TA Nantes, du 19-06-2024, n° 2106841
A90945LE
Référence
Par une requête, enregistrée le 18 juin 2021, M. B A, représenté par
Me Garrigues, demande au tribunal, dans le dernier état de ses écritures :
1°) d'annuler la décision implicite du ministre de l'intérieur rejetant son recours contre la décision du 20 octobre 2020 par laquelle le préfet des Hauts-de-Seine avait rejeté sa demande de naturalisation°ainsi que cette décision ;
2°) d'enjoindre au préfet des Hauts-de-Seine de réexaminer sa demande ;
3°) de mettre à la charge de l'État la somme de 1 500 euros en application de l'article L.'761-1 du code de justice administrative.
M. A soutient que :
- la décision ministérielle n'est pas motivée ;
- la décision ministérielle est entachée d'un défaut d'examen ;
- il remplit les conditions requises pour être naturalisé français ;
- les décisions attaquées sont entachées d'une erreur manifeste d'appréciation.
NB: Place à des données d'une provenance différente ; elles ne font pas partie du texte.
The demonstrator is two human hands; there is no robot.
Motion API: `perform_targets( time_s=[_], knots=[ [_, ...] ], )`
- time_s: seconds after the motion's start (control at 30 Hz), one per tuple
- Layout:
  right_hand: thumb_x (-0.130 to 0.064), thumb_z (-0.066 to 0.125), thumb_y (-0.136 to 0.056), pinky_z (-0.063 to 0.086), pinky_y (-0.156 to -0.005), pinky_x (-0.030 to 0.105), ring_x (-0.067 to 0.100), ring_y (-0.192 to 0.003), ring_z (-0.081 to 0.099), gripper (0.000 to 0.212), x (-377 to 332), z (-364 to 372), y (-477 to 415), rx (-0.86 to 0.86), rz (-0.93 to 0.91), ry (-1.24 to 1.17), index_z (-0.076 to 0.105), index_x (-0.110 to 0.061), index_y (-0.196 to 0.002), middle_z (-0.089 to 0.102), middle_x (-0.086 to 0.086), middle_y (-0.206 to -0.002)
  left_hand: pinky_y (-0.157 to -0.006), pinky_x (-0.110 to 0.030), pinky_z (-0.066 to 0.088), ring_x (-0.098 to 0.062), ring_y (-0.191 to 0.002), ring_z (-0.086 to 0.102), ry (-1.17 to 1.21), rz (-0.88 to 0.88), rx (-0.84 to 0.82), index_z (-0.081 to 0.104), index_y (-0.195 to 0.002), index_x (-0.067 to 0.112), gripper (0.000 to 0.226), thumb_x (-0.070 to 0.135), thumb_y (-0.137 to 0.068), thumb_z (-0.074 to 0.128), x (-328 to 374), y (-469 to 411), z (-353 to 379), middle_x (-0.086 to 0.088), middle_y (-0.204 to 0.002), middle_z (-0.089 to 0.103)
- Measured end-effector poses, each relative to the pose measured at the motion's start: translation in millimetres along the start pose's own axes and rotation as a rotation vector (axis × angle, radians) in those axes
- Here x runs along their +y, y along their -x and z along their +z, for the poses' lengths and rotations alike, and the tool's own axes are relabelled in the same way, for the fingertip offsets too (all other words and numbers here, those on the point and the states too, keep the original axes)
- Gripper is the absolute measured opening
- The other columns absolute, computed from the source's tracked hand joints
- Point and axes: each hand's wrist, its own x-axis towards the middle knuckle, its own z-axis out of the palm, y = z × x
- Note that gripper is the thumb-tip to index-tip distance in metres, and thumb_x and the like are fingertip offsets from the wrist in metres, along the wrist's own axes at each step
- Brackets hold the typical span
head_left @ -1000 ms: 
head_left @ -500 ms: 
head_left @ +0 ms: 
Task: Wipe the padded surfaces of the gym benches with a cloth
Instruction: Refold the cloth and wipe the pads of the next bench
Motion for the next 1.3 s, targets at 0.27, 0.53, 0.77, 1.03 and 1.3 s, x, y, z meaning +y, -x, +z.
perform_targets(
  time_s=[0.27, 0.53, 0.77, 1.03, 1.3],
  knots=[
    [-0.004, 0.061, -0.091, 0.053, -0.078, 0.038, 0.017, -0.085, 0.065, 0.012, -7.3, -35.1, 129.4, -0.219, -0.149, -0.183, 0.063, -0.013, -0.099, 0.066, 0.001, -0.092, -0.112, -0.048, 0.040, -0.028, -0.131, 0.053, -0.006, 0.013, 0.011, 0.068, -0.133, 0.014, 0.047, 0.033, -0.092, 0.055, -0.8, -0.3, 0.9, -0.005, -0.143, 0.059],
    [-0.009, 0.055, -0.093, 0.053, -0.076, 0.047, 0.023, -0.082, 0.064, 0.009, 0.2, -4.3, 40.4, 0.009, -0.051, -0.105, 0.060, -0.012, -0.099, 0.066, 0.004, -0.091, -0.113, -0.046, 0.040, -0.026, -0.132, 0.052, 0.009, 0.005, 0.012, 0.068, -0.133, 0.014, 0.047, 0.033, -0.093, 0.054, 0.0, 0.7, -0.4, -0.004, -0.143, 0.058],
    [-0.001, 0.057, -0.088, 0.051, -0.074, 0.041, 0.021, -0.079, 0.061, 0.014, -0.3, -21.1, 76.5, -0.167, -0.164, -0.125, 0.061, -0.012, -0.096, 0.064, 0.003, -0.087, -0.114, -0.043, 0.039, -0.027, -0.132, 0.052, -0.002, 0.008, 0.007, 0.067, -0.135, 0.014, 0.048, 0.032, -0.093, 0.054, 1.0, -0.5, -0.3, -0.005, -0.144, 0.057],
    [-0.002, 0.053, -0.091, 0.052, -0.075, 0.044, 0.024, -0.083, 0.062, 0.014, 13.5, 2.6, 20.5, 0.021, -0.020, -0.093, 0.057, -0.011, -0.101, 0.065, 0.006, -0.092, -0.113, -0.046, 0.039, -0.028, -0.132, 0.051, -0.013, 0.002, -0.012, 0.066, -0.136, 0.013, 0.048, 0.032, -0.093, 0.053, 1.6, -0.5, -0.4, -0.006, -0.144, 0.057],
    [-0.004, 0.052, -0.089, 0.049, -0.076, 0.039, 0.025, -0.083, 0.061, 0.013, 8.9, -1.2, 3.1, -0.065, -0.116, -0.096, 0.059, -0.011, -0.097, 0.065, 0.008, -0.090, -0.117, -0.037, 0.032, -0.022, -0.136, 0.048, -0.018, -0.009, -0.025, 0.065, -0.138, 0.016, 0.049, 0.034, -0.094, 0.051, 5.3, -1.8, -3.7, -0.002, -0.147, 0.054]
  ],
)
Par des mémoires en défense, enregistrés le 19 juillet 2022 et le 6 octobre 2022, le ministre de l'intérieur et des outre-mer conclut au rejet de la requête.
Il fait valoir qu'aucun des moyens soulevés par M. A n'est fondé.
Vu les autres pièces du dossier.
Vu :
- le code civil ;
- le code des relations entre le public et l'administration ;
- le décret n° 93-1362 du 30 décembre 1993 ;
- le code de justice administrative.
La présidente de la formation de jugement a dispensé le rapporteur public, sur sa proposition, de prononcer des conclusions à l'audience.
Les parties ont été régulièrement averties du jour de l'audience.
Le rapport de M. Jégard a été entendu au cours de l'audience publique du 29 mai 2024.
1. M. B A demande au tribunal d'annuler la décision implicite du ministre de l'intérieur rejetant son recours dirigé contre la décision du 20 octobre 2020 par laquelle le préfet des Hauts-de-Seine a rejeté sa demande de naturalisation ainsi que cette décision. Toutefois, par décision du 14 avril 2021, produite par le ministre, ce dernier a expressément rejeté son recours hiérarchique. M. A doit être regardé comme demandant l'annulation de cette décision du 14 avril 2021 qui s'est substituée à la décision implicite de rejet.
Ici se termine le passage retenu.